## Assignment
Using the data below, reproduce exactly the lines from the line with "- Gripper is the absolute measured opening" to the line with "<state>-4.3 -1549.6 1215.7", both included; pictures must be dropped.
#### Data excerpts ####
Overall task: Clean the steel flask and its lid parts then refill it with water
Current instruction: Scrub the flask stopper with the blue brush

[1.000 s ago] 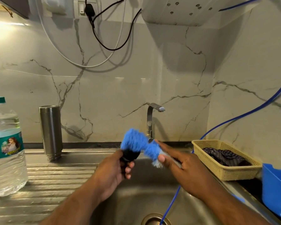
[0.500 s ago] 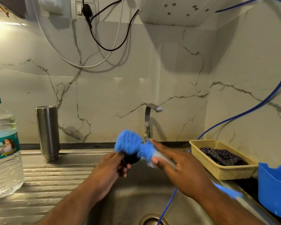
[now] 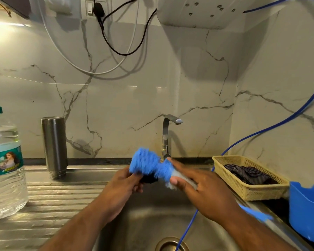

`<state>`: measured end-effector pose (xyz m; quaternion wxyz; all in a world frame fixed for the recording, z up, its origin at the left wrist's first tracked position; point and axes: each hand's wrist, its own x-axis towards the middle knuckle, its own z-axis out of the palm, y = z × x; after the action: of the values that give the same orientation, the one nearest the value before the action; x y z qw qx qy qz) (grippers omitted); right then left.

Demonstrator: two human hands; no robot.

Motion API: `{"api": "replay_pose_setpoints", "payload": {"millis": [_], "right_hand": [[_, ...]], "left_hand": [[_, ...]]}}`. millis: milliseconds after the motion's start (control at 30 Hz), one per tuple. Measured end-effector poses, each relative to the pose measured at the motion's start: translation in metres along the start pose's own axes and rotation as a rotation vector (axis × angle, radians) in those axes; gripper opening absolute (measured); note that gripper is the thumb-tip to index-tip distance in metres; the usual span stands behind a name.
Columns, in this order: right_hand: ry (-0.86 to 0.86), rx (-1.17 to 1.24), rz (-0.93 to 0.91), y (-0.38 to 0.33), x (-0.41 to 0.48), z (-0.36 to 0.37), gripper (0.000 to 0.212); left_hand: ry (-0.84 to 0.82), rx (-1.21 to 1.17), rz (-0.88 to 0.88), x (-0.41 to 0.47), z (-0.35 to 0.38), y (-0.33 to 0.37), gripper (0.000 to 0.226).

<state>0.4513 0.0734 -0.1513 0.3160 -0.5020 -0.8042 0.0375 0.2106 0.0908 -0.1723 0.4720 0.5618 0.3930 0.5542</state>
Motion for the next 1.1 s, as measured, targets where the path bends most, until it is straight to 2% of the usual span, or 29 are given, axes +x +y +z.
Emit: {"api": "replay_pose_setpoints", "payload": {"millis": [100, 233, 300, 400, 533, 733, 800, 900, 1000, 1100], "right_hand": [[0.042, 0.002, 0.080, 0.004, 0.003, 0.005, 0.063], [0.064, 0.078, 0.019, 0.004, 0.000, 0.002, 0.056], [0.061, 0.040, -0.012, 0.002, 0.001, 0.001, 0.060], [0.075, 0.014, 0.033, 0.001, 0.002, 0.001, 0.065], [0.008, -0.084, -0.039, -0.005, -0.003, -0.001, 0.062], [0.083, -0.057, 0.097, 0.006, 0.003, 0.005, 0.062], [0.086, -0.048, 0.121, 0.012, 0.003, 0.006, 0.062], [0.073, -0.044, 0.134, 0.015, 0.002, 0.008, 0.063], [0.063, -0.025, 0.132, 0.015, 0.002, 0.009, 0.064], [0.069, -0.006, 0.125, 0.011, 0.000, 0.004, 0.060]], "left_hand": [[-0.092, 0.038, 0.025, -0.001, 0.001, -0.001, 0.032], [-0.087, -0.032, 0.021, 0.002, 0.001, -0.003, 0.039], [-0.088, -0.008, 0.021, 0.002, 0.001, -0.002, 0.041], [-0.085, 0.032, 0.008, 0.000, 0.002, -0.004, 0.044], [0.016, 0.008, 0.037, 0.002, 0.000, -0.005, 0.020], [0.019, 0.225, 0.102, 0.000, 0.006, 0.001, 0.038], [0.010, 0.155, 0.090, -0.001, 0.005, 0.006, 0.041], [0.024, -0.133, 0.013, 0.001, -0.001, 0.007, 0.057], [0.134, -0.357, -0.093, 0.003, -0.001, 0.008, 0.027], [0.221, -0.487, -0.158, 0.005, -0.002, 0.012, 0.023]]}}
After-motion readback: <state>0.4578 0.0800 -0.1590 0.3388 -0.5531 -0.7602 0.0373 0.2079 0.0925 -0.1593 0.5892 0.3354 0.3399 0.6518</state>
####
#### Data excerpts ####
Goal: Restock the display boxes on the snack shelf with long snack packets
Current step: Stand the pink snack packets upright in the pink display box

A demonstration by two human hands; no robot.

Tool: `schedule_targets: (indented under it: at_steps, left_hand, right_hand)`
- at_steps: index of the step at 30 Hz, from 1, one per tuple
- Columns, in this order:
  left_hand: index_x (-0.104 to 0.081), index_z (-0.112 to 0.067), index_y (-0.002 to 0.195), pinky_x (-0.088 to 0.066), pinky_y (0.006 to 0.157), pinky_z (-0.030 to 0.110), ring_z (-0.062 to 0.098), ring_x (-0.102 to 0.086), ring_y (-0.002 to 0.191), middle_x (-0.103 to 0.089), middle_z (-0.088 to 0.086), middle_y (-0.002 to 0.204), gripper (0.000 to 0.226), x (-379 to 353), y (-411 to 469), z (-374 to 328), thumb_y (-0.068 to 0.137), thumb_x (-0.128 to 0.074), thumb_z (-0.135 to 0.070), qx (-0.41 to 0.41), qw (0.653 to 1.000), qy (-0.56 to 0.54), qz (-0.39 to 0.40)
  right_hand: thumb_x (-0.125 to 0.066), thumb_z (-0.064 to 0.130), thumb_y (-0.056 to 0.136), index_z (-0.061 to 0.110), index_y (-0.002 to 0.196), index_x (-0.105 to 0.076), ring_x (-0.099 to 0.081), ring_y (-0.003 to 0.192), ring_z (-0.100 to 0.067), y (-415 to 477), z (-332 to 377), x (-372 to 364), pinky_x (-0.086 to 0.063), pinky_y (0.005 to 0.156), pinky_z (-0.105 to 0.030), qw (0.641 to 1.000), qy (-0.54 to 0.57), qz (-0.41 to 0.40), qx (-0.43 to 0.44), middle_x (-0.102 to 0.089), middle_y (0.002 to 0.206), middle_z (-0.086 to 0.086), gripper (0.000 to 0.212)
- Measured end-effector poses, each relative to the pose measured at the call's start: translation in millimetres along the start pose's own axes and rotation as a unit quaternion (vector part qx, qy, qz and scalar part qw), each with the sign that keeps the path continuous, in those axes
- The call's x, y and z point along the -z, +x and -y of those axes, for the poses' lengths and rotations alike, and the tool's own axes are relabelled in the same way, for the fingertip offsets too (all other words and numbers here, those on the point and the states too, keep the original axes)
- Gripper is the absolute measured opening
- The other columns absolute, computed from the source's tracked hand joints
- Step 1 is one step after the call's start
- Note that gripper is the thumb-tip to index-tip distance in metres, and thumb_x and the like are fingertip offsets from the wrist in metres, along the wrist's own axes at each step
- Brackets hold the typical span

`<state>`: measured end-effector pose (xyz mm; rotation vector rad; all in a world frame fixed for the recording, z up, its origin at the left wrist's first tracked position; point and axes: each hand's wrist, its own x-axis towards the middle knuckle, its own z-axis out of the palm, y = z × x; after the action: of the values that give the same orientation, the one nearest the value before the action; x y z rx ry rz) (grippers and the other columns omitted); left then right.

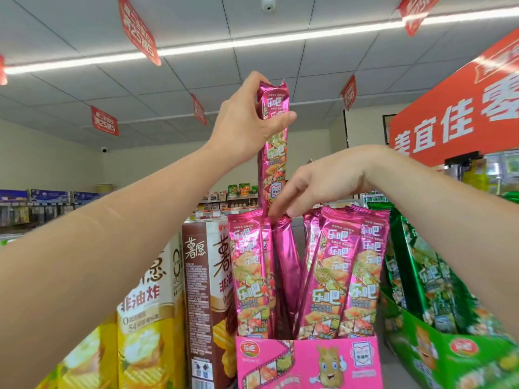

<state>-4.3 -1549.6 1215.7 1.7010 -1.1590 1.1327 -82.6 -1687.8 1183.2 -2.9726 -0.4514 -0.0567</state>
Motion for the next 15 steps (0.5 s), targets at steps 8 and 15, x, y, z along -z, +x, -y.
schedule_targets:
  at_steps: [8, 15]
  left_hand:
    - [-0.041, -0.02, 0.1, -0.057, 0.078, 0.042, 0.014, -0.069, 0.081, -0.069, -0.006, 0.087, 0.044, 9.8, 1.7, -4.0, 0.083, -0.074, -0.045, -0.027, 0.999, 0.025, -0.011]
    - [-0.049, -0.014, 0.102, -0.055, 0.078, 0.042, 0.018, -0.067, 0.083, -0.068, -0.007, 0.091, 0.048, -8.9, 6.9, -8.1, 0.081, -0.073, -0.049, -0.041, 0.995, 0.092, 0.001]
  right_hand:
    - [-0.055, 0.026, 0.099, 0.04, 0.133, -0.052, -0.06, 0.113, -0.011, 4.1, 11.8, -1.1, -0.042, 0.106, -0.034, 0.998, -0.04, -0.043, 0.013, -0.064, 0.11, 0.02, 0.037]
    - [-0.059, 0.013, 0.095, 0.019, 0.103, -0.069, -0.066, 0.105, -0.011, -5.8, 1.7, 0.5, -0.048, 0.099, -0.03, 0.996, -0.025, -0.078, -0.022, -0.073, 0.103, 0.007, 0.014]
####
## Answer area
- Gripper is the absolute measured opening
- The other columns absolute, computed from the source's tracked hand joints
- Step 1 is one step after the call's start
- Note that gripper is the thumb-tip to index-tip distance in metres, and thumb_x and the like are fingertip offsets from the wrist in metres, along the wrist's own axes at each step
- Brackets hold the typical span

`<state>`: measured end-effector pose (xyz mm; rotation vector rad; all in a world frame fixed for the recording, z up, its origin at the left wrist's first tracked position; point and axes: each hand's wrist, its own x-axis towards the middle knuckle, its own z-axis out of the palm, y = z × x; after the action: of the values that give the same orientation, the one nearest the value before the action; x y z rx ry rz) (grippers and the other columns omitted); left then right.


<state>-4.3 -1549.6 1215.7 1.7010 -1.1590 1.1327 -82.6 -1687.8 1183.2 -2.9726 -0.4514 -0.0567</state>

The output for this exercise is now complete.